## Exercise directions
Find all lines below containing the string "outline" and return them.

## Provided records

══════════

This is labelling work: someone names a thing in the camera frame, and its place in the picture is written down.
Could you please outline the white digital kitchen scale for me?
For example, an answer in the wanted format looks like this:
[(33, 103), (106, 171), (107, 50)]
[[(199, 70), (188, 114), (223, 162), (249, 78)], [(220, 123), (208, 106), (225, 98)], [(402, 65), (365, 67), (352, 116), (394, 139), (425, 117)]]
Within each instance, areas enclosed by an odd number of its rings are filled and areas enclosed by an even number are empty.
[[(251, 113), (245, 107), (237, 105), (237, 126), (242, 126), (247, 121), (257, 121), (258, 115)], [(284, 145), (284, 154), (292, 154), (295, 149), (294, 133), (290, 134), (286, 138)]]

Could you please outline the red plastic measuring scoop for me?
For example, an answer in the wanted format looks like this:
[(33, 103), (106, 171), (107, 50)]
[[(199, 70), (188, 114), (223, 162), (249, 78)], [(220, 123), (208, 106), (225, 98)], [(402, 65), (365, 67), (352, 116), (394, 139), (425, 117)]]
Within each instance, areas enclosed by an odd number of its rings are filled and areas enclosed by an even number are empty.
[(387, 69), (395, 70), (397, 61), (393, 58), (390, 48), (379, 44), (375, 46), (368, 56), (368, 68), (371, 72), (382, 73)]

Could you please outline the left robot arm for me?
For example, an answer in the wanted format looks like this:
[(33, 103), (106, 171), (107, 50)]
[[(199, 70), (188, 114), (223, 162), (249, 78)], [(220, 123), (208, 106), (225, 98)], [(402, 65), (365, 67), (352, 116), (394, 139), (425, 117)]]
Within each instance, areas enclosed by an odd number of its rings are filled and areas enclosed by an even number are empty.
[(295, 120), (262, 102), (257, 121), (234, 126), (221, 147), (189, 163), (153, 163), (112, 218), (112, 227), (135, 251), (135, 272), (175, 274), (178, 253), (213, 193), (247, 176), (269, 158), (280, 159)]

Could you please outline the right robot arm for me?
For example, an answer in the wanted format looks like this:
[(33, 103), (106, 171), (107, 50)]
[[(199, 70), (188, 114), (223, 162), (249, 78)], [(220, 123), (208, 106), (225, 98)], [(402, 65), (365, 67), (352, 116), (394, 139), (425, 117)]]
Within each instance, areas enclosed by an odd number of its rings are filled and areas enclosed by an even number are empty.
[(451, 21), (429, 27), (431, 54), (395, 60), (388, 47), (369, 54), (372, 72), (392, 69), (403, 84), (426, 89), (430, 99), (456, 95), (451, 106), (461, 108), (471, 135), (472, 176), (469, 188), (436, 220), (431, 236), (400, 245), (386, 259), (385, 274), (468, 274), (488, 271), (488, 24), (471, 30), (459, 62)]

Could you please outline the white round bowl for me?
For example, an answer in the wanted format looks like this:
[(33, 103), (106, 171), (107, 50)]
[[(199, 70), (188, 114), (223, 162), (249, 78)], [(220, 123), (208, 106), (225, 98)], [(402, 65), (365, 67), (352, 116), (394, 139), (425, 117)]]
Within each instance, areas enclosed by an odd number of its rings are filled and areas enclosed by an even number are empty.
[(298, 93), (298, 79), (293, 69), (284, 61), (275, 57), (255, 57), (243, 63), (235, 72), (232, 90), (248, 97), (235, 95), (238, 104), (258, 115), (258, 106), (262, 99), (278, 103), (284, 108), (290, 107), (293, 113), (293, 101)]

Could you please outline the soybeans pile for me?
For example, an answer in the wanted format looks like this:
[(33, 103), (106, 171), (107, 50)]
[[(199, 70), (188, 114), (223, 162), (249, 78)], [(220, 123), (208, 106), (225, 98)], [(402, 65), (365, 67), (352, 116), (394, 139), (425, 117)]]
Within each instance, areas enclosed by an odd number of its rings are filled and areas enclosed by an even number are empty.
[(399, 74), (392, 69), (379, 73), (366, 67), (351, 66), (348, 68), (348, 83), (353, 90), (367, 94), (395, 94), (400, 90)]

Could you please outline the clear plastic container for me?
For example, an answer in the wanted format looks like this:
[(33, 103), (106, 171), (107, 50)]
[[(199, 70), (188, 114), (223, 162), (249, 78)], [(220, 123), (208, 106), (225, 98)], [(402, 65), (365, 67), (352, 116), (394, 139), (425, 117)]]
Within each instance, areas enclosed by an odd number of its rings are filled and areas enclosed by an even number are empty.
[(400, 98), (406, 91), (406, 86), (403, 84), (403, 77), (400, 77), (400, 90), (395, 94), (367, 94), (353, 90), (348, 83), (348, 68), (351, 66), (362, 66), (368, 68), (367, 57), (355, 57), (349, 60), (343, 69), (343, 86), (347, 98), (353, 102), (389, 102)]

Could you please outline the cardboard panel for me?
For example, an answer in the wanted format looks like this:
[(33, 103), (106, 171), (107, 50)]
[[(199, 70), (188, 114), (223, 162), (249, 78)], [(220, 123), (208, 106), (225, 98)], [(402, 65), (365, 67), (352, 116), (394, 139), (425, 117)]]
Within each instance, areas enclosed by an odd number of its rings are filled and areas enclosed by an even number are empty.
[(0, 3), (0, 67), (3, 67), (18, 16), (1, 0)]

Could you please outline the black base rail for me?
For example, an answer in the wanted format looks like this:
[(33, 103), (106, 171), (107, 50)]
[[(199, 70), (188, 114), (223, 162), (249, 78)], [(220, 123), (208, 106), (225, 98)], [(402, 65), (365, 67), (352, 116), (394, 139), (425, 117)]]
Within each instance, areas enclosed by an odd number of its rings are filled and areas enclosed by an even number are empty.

══════════

## Written response
Could you please outline the white digital kitchen scale for me?
Could you please outline the red plastic measuring scoop for me?
Could you please outline the left robot arm for me?
Could you please outline the right robot arm for me?
Could you please outline the white round bowl for me?
Could you please outline the soybeans pile for me?
Could you please outline the clear plastic container for me?
Could you please outline the cardboard panel for me?
Could you please outline the black base rail for me?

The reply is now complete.